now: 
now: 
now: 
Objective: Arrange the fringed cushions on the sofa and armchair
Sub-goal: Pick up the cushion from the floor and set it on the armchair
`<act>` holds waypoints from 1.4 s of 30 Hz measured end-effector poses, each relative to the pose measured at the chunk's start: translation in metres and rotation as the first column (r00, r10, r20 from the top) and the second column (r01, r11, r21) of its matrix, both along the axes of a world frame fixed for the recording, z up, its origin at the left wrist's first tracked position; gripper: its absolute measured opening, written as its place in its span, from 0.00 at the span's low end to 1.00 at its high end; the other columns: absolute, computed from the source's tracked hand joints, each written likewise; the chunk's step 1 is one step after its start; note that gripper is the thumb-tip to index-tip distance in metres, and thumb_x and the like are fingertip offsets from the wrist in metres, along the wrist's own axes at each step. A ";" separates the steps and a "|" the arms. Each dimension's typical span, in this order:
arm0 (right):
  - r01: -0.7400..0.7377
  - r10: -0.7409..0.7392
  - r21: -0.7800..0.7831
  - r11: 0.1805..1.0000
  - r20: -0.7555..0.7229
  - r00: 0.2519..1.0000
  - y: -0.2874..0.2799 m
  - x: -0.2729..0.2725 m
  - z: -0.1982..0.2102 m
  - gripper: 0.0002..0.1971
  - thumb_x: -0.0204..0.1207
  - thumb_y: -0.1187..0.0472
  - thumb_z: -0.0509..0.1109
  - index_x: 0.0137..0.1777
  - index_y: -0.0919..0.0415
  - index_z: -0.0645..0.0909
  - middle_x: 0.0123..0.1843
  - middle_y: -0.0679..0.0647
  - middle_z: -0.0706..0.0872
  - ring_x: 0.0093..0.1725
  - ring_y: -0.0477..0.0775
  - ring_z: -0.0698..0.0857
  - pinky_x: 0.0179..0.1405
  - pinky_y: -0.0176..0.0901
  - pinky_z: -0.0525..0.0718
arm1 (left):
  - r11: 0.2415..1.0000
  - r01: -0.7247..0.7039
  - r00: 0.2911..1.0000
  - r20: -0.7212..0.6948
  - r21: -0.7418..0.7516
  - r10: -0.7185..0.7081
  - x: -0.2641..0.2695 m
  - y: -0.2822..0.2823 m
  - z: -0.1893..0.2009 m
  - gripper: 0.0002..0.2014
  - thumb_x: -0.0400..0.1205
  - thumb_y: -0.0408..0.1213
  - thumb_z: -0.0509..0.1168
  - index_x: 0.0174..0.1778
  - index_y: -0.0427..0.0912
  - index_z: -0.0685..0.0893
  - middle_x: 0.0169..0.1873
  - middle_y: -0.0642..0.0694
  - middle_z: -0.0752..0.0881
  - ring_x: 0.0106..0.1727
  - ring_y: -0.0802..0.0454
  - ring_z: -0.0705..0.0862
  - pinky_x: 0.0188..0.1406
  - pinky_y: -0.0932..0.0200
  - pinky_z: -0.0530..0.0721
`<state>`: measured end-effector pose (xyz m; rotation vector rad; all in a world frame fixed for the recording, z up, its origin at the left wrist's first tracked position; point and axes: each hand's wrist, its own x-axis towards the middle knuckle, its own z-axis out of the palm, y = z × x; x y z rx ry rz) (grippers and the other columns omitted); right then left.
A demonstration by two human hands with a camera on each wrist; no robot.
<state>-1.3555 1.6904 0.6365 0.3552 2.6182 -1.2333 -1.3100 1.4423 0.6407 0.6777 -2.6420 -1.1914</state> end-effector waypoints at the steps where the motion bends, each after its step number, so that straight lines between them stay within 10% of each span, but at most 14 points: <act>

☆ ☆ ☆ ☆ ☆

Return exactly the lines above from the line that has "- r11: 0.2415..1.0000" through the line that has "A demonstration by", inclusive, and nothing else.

**Written response**
  - r11: 0.2415..1.0000
  - r01: -0.7247..0.7039
  - r00: 0.2911..1.0000
  - r20: -0.7212..0.6948
  - r21: -0.7418..0.7516
  - r10: -0.7185..0.7081
  - x: -0.2641..0.2695 m
  - y: -0.2822..0.2823 m
  - z: -0.1893..0.2009 m
  - gripper: 0.0002..0.2014
  - thumb_x: -0.0400..0.1205
  - thumb_y: -0.0408..0.1213
  - thumb_z: -0.0509..0.1168
  - index_x: 0.0174..0.1778
  - index_y: -0.0427..0.0912
  - index_z: -0.0685..0.0893
  - middle_x: 0.0169..0.1873
  - middle_y: -0.0642..0.0694
  - middle_z: -0.0752..0.0881
  - ring_x: 0.0106..0.1727
  - ring_y: -0.0802..0.0454
  - ring_z: -0.0705..0.0862
  - pinky_x: 0.0188..0.1406
  - pinky_y: -0.0932..0.0200
  - pinky_z: -0.0530..0.0721
`<state>`: measured end-effector pose (xyz m; rotation vector rad; all in a world frame fixed for the recording, z up, its origin at the left wrist's first tracked position; point and axes: each hand's wrist, its own x-axis towards the middle knuckle, its own z-axis out of the palm, y = z × x; x y z rx ry rz) (grippers and the other columns omitted); right then left.
A demonstration by two human hands with a camera on each wrist; no robot.

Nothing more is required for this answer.